Dengan memperbaiki teknik pengolahan minyak kelapa biasa menjadi pengolahan Virgin Coconut Oil atau lebih dikenal dengan nama VCO akan
diperoleh mutu minyak kelapa yang lebih baik. Minyak kelapa yang dihasilkan memiliki kadar air dan kadar asam lemak bebas yang rendah,
berwarna bening serta berbau harum dan daya simpannya menjadi lebih lama. Selain itu, minyak ini tidak mengandung kolesterol tetapi mengandung asam
laurat yang diubah menjadi monolaurin sehingga bersifat antivirus. Umumnya, masyarakat mengenal pengolahan daging buah kelapa
menjadi minyak melalui cara kering dan basah. Pada pengolahan cara kering dry rendering, daging buah yang sudah dipotong-potong dikeringkan
sehingga diperoleh kopra lalu dilakukan pengepresan guna mendapatkan minyak. Teknik pengolahan ini biasanya dilakukan dalam skala besar
pabrik. Pada pengolahan cara basah wet rendering, daging buah kelapa
diparut kemudian dicampur dan diekstrak dengan air panas hangat pada perbandingan tertentu. Hasil ekstraksi berupa emulsi minyak dalam air yang
disebut santan. Pemanasan dilakukan untuk memecah emulsi guna mendapatkan minyak, yang kerap disebut minyak kelentik. Kedua metode ini
akan menghasilkan minyak yang berbau harum tetapi warnanya kurang bening akibat penggunaan panas dalam proses pengolahannya Sibuea di dalam
Kompas, 2004. Untuk memperoleh VCO, penggunaan panas diminimalkan atau sama
sekali dihilangkan. Caranya adalah dengan menggunakan enzim secara langsung atau mikroba penghasil enzim tertentu untuk memecah protein yang
berikatan dengan minyak dan karbohidrat sehingga minyak dapat terpisah secara baik.
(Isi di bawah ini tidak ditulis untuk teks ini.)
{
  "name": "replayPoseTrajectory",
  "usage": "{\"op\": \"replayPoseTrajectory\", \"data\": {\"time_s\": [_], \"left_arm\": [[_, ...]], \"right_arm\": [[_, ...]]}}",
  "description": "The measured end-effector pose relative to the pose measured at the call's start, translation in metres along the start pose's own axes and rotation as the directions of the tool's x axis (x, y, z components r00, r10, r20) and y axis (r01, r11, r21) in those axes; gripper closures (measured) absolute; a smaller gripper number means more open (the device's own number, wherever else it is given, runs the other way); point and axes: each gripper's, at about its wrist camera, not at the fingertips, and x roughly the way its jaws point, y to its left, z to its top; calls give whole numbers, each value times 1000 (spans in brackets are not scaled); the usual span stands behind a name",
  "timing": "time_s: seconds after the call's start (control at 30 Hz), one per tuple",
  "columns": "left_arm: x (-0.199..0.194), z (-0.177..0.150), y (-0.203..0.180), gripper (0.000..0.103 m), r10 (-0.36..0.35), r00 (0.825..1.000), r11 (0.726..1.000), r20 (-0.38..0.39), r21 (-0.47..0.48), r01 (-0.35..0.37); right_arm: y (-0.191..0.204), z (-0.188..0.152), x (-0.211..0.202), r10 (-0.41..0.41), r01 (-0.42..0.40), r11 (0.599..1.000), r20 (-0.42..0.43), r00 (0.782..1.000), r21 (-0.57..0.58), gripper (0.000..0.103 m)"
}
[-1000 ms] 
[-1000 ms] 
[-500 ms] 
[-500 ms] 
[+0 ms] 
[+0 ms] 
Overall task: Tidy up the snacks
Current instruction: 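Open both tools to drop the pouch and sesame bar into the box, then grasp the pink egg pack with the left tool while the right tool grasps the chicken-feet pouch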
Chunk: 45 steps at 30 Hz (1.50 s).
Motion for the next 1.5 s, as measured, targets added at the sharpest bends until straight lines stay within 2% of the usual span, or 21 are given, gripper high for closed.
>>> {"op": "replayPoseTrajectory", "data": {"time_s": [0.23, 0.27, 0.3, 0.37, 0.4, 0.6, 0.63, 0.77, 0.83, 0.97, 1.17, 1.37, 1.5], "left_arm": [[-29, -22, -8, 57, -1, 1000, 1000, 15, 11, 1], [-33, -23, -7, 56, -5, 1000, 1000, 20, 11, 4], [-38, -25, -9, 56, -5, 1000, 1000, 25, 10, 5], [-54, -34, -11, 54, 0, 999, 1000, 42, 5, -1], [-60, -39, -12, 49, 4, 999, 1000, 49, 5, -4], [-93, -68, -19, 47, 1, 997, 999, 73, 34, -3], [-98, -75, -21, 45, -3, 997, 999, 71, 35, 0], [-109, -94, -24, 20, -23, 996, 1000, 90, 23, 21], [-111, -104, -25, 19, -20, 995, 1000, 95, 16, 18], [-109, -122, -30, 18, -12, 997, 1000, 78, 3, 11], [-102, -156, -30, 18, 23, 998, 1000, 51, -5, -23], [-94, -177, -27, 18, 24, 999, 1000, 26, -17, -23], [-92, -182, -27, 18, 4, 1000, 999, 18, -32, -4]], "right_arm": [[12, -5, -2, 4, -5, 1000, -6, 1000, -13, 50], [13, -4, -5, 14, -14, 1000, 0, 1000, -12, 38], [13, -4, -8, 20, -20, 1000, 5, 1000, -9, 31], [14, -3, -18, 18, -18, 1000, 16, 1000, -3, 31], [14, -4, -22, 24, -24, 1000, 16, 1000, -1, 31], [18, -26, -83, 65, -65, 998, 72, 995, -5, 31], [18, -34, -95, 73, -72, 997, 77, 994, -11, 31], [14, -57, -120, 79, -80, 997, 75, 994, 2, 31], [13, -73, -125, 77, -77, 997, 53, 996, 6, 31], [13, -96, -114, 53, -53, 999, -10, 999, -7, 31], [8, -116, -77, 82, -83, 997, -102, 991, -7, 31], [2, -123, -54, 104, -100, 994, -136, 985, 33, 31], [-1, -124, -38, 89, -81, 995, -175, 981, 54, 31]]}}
Pengolahan minyak kelapa dengan menggunakan enzim lazim
disebut teknik fermentasi. Pembuatan VCO dengan teknik fermentasi diawali dengan proses pembuatan santan, caranya sama dengan metode basah. Santan
ditempatkan pada wadah yang bersih dan selanjutnya dibiarkan beberapa saat hingga terbentuk gumpalan krim atau biang santan. Krim dipisahkan ke
dalam wadah yang tembus pandang seperti stoples yang relatif besar lalu ditambahkan ragi atau larutan cuka nira secukupnya. Campuran diaduk secara
merata dan difermentasi selama 10-14 jam atau semalam. Proses fermentasi dinyatakan berjalan baik jika dari campuran tersebut terbentuk tiga lapisan,
yakni lapisan atas berupa minyak VCO, lapisan tengah berupa blondo warna putih dan lapisan bawah berupa air. Lapisan minyak dipisahkan
secara hati-hati. Minyak ini memberi aroma khas dan warna yang lebih jernih Sibuea di dalam Kompas, 2004.
Perbedaan cara ekstraksi minyak kelapa akan mempengaruhi mutu minyak yang dihasilkan sehingga mempengaruhi daya simpan minyak
tersebut. Selain itu, faktor-faktor lain juga akan mempengaruhi mutu minyak kelapa selama proses penyimpanan, yaitu kondisi ruang penyimpanan, suhu,
sinar matahari dan bahan pengemas minyak.
B. TUJUAN
Penelitian ini mempunyai tujuan untuk menentukan cara ekstraksi VCO yang paling baik yang dihasilkan oleh tiga cara ekstraksi yang berbeda,
yaitu dengan pengepresan, penambahan ragi Saccharomyces cerevisiae dan penambahan minyak pemancing terhadap mutu minyak selama penyimpanan
dan untuk menentukan pengaruh suhu 25 ºC, 30 ºC dan 45 ºC terhadap mutu dan daya simpan VCO.